- [Task requirements] List each line of the data in which the string "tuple" appears.

- [Data extracts]
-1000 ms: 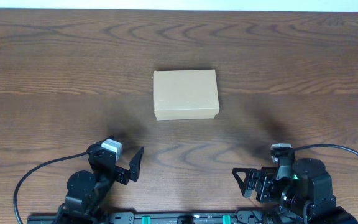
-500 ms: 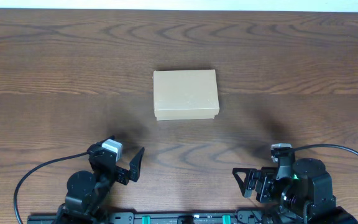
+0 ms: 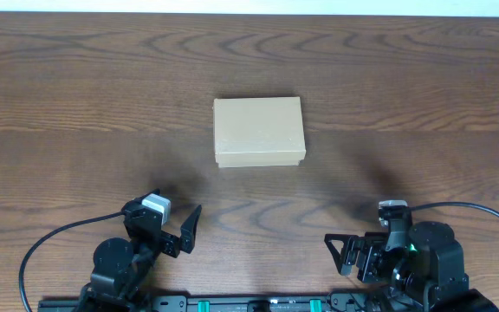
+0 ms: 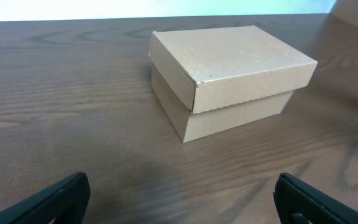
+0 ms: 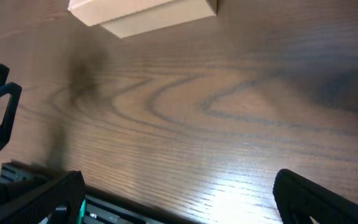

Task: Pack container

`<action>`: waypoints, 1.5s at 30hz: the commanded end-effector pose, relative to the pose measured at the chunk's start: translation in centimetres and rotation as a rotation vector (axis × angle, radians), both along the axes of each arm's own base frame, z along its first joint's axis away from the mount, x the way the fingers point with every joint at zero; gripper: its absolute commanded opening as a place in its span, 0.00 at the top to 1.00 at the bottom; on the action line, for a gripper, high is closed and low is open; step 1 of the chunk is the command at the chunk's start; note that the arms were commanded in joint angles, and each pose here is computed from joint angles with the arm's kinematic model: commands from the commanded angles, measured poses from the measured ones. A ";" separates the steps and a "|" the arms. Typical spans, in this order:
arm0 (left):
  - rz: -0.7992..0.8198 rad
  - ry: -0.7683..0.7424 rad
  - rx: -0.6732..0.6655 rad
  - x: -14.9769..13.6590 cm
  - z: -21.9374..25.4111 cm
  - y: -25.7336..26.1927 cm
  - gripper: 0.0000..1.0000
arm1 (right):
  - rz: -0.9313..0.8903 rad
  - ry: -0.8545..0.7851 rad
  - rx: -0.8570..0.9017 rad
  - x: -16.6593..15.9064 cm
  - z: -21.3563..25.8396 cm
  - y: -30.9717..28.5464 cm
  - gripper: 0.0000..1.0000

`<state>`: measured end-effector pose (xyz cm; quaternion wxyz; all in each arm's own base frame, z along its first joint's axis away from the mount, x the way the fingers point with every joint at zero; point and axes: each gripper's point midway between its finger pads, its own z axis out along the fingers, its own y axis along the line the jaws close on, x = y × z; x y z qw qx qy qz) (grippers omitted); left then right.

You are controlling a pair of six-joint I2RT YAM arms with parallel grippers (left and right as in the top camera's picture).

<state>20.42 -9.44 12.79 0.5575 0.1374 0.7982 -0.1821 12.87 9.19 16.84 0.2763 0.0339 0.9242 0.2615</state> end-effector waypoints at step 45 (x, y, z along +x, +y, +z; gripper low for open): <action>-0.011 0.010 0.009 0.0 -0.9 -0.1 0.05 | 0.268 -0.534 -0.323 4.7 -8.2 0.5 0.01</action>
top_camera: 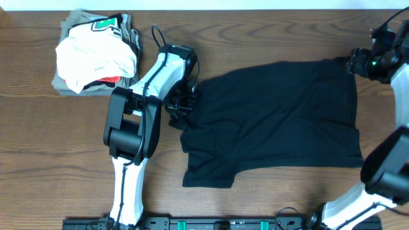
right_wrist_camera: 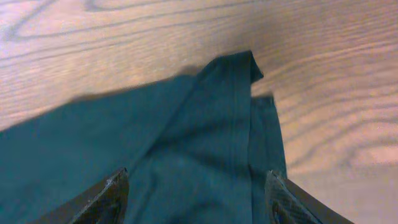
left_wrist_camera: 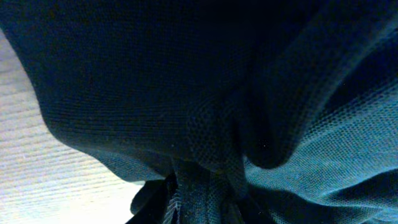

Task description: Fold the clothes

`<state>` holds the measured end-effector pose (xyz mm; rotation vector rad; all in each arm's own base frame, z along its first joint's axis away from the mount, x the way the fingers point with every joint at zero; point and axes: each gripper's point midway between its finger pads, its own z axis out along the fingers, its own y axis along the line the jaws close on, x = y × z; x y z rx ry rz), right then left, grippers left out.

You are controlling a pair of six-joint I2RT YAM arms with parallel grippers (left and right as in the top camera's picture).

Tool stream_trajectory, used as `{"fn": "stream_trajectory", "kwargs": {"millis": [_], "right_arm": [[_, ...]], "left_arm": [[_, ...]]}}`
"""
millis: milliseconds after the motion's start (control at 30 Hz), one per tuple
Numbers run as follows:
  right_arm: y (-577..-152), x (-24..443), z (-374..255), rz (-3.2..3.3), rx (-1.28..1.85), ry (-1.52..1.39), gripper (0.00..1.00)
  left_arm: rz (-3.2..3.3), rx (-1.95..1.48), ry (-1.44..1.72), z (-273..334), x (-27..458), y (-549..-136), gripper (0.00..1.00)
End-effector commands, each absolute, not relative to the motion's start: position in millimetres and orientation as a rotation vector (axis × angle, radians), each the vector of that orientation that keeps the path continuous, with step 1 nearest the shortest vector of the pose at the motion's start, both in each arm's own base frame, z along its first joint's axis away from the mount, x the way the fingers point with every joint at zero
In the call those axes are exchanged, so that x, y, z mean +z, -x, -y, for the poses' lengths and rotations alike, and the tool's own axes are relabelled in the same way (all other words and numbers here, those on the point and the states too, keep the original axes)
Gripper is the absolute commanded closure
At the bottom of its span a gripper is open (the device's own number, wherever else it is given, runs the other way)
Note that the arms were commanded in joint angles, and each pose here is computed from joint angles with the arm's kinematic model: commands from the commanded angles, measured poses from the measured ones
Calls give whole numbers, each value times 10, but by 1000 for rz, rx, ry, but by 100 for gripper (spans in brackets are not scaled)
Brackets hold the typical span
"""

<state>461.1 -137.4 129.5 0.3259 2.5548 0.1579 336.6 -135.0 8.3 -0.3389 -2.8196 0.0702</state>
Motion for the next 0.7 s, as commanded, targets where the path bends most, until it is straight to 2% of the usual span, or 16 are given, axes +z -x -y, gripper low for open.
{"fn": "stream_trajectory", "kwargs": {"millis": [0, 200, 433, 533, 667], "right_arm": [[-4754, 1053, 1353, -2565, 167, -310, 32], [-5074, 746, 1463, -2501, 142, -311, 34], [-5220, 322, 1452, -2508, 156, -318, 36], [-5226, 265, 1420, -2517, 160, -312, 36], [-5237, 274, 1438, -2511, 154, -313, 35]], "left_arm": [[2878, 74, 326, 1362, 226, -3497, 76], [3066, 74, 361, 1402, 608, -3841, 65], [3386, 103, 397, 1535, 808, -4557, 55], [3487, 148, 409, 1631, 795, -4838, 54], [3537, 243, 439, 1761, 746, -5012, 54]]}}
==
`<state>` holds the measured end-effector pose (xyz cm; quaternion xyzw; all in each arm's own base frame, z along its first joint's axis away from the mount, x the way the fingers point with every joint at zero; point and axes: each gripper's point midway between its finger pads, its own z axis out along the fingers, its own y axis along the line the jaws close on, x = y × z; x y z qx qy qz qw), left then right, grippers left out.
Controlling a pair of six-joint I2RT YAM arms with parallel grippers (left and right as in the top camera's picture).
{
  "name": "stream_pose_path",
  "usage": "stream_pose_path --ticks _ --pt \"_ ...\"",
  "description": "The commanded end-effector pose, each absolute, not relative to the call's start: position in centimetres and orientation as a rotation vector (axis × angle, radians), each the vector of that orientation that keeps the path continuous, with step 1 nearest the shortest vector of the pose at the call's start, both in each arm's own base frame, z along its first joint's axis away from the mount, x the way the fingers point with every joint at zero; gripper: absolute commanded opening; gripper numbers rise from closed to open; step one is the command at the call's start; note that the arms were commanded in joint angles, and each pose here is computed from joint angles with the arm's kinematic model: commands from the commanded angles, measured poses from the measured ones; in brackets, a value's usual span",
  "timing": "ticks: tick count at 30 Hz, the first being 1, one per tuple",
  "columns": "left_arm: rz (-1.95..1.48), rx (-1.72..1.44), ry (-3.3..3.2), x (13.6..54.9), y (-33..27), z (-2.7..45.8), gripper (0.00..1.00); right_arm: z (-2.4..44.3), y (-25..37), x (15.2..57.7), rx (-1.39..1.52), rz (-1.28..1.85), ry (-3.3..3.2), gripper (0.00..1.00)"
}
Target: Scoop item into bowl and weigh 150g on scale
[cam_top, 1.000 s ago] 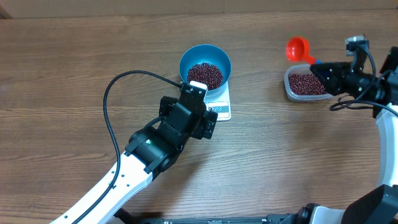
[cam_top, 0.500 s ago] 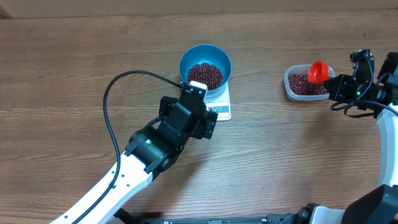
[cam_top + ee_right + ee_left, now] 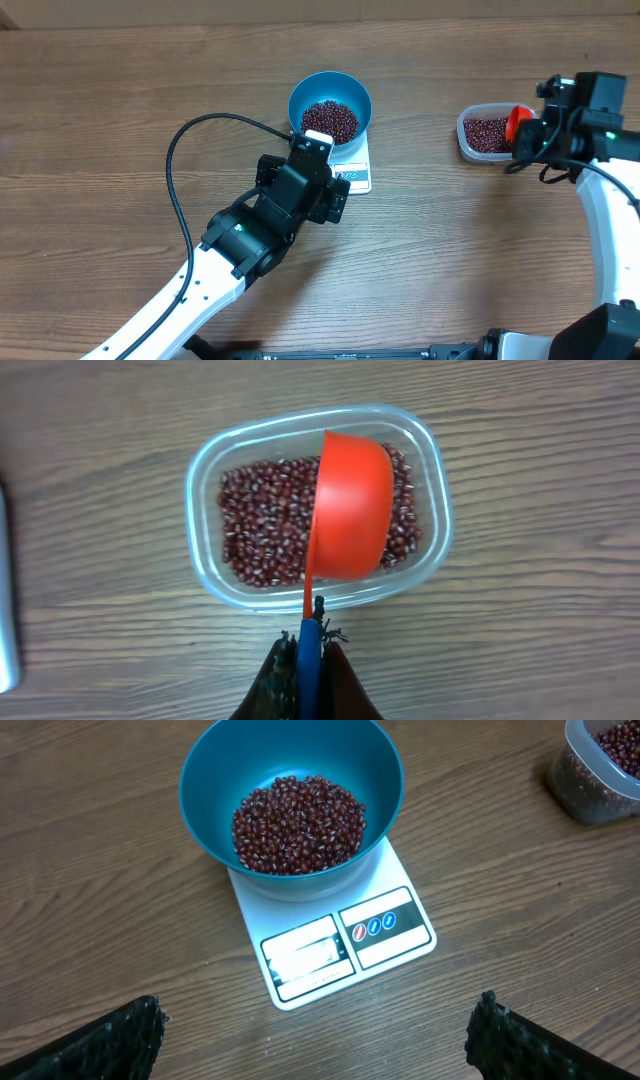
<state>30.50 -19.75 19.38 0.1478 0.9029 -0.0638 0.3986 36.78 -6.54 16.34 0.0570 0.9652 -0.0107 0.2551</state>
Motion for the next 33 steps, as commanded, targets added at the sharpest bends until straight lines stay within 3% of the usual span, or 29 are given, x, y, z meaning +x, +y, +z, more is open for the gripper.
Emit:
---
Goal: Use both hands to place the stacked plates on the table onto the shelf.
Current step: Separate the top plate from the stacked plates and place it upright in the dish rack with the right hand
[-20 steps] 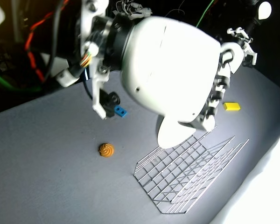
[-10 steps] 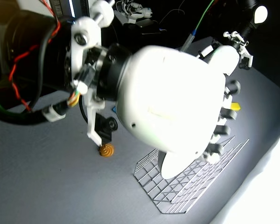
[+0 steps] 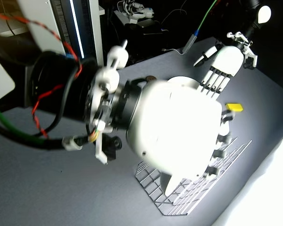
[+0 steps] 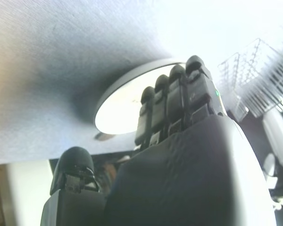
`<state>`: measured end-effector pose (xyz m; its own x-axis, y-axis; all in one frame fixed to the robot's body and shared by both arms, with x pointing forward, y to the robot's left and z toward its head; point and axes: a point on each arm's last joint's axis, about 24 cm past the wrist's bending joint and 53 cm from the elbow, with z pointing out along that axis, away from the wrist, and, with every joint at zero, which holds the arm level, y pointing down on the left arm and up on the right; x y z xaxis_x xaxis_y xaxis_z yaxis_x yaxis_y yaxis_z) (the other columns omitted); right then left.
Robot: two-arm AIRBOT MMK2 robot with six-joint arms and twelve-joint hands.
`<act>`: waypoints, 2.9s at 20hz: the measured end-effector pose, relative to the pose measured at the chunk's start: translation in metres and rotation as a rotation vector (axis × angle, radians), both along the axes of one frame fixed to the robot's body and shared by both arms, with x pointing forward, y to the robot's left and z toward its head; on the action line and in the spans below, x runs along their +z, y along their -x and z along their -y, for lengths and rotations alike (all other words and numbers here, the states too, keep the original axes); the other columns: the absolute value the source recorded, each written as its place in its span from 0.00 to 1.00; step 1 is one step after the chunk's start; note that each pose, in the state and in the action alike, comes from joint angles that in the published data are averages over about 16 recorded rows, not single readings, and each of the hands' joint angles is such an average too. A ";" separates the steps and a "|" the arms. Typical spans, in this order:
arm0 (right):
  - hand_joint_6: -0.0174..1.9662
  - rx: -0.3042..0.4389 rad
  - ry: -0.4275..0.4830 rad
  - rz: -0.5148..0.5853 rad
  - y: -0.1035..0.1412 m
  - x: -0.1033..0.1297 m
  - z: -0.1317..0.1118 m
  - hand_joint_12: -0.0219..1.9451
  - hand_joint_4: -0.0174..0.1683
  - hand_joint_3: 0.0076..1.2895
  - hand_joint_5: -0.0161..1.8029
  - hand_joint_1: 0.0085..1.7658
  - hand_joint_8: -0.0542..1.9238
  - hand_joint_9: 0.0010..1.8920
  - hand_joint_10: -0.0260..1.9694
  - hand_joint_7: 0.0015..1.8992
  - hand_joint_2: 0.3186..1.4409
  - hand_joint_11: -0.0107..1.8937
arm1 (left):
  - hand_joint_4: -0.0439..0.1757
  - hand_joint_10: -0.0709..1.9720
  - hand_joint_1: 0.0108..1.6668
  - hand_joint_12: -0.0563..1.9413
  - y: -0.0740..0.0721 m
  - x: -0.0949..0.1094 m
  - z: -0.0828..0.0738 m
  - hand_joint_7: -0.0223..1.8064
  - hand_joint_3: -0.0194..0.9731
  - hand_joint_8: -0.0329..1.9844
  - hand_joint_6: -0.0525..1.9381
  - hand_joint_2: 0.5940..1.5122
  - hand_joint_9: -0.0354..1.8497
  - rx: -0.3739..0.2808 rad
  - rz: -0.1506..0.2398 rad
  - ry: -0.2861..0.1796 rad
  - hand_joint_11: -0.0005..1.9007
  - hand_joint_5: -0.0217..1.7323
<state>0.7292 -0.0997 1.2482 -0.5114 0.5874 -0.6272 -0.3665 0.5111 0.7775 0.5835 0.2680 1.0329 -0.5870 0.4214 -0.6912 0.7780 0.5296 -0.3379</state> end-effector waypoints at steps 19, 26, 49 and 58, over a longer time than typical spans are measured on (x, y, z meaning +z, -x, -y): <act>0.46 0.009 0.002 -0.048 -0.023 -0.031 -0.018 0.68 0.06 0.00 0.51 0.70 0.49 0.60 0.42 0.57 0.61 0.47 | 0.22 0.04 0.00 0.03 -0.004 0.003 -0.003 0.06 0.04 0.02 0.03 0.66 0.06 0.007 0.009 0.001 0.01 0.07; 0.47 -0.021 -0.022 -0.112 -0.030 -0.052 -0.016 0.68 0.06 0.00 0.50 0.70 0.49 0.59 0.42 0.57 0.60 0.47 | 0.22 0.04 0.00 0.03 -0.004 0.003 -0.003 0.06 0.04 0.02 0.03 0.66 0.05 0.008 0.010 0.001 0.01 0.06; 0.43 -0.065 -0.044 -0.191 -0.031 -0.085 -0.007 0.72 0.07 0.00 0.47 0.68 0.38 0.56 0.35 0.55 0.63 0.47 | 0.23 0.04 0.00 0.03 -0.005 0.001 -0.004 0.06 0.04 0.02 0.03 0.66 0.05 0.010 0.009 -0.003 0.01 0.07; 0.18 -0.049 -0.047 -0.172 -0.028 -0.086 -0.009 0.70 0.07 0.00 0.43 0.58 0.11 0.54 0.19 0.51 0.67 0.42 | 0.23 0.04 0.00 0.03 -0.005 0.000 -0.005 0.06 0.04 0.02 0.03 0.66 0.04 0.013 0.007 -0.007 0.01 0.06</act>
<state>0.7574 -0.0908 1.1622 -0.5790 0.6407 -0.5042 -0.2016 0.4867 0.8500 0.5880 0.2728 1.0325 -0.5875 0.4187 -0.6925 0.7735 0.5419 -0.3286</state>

- [Task solution]
millis: milliseconds after the motion's start (control at 30 Hz), one per tuple
  "timing": "ticks: tick count at 30 Hz, the first being 1, one per tuple",

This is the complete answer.